O artigo acusa nestes termos:

Entretanto, na Europa, as investidas de sicários contra alvos civis tornaram-se coisa tão banal quanto uma explosão na Estalinegrado de 1943.
Tinha razão Manuel Valls, o primeiro-ministro francês, que há dias pedia calma, um chá de tília e que nos habituássemos a viver com o terror.
Graças à escabrosa impreparação – mais, incompetência, falta de mundo, devoção imperdoável à falsa fé do multiculturalismo – da criatura e seus correligionários alemães, é o que parece estar a acontecer.
Fizeram da nossa casa comum – assim se lhe referia Gorbachev – uma trincheira.
Se tivessem espinha, já se teriam demitido ele e Merkel, culpada pelo massacre de Munique, e Hollande, Cazeneuve e Renzi.
Por sorte, há um homem que se distingue do escorralho.

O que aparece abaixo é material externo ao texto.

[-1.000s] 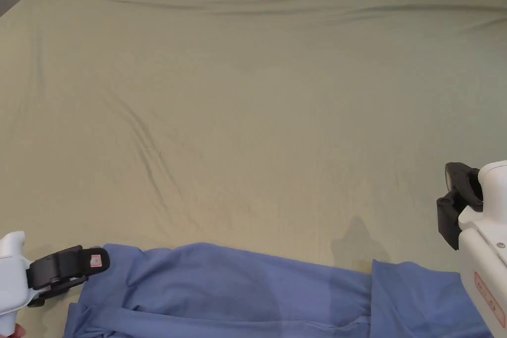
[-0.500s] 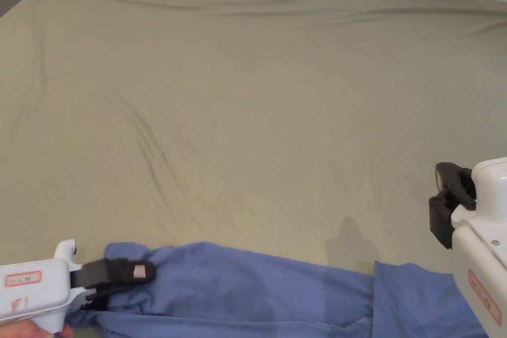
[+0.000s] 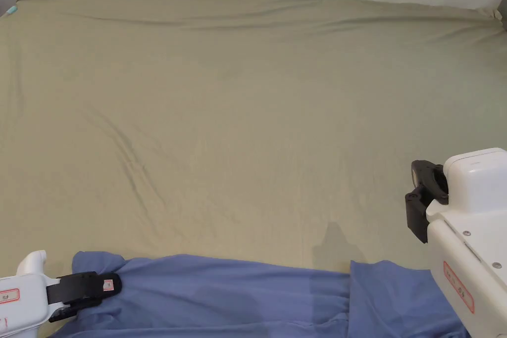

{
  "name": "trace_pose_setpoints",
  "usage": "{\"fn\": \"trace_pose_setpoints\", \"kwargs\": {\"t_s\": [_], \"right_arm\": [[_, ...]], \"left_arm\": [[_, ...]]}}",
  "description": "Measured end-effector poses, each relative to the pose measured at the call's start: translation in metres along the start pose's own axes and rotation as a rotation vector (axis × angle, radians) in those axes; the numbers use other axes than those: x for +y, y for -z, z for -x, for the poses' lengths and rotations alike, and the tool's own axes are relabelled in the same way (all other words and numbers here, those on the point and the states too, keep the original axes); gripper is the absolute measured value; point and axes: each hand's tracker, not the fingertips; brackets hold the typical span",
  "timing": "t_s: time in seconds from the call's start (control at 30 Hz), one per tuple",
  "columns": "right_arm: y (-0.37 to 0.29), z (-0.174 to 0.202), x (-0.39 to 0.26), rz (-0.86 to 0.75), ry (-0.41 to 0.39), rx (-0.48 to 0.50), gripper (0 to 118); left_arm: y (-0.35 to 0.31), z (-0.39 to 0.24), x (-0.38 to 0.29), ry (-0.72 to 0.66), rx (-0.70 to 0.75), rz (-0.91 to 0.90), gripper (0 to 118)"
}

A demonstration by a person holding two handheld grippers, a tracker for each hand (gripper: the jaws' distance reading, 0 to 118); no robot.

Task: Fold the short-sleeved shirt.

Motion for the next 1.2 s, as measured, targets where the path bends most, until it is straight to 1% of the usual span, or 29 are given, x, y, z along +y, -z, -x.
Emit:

(Deixem-me sublinhar esta obra-prima do estilo trumpista: "as investidas de sicários contra alvos civis tornaram-se coisa tão banal como uma explosão na Estalinegrado de 1943". Quem escreve assim não pode esperar que o levem a sério. Em lado nenhum - a não ser, talvez, lá no café dele, e depois de correr muito bagaço - e muito menos da Academia.)


2."Fascismo"

Será problema meu, mas não consigo levar a sério quem em Portugal acusa outros de "fascismo".
Explico: por um lado, assisti aos esvaziamento da palavra nos anos setenta em Portugal, quando foi transformada num insulto como outro qualquer. Por outro lado, sendo confrontada quotidianamente com memórias do fascismo alemão (um exemplo: perto do meu supermercado há árvores e carris que vieram de Auschwitz), acabei por criar imagens de referência de "fascismo" que andam muito longe do que conheço do Estado Novo. Alguns exemplos: culto do líder x respeitinho; excessiva politização x lobotomia política; imperialismo militar x "gestão do que é nosso". Não estou a tentar lavar a ditadura salazarista, mas apenas a notar que me parece estranho dar o mesmo nome a dois fenómenos com valores, práticas e consequências de dimensões tão diferentes como as do salazarismo e do III Reich. 
Pode ser problema meu, repito, mas não sei o que significa "fascismo" no caso português. Pergunto-me até o que significará hoje o "fascismo" referido na Constituição, e se o texto do artigo 46 ("4. Não são consentidas associações armadas nem de tipo militar, militarizadas ou paramilitares, nem organizações racistas ou que perfilhem a ideologia fascista") não deveria ser mudado para:
"4. Não são consentidas associações armadas nem de tipo militar, militarizadas ou paramilitares, nem organizações racistas ou que perfilhem ideologias colonialistas ou antidemocráticas".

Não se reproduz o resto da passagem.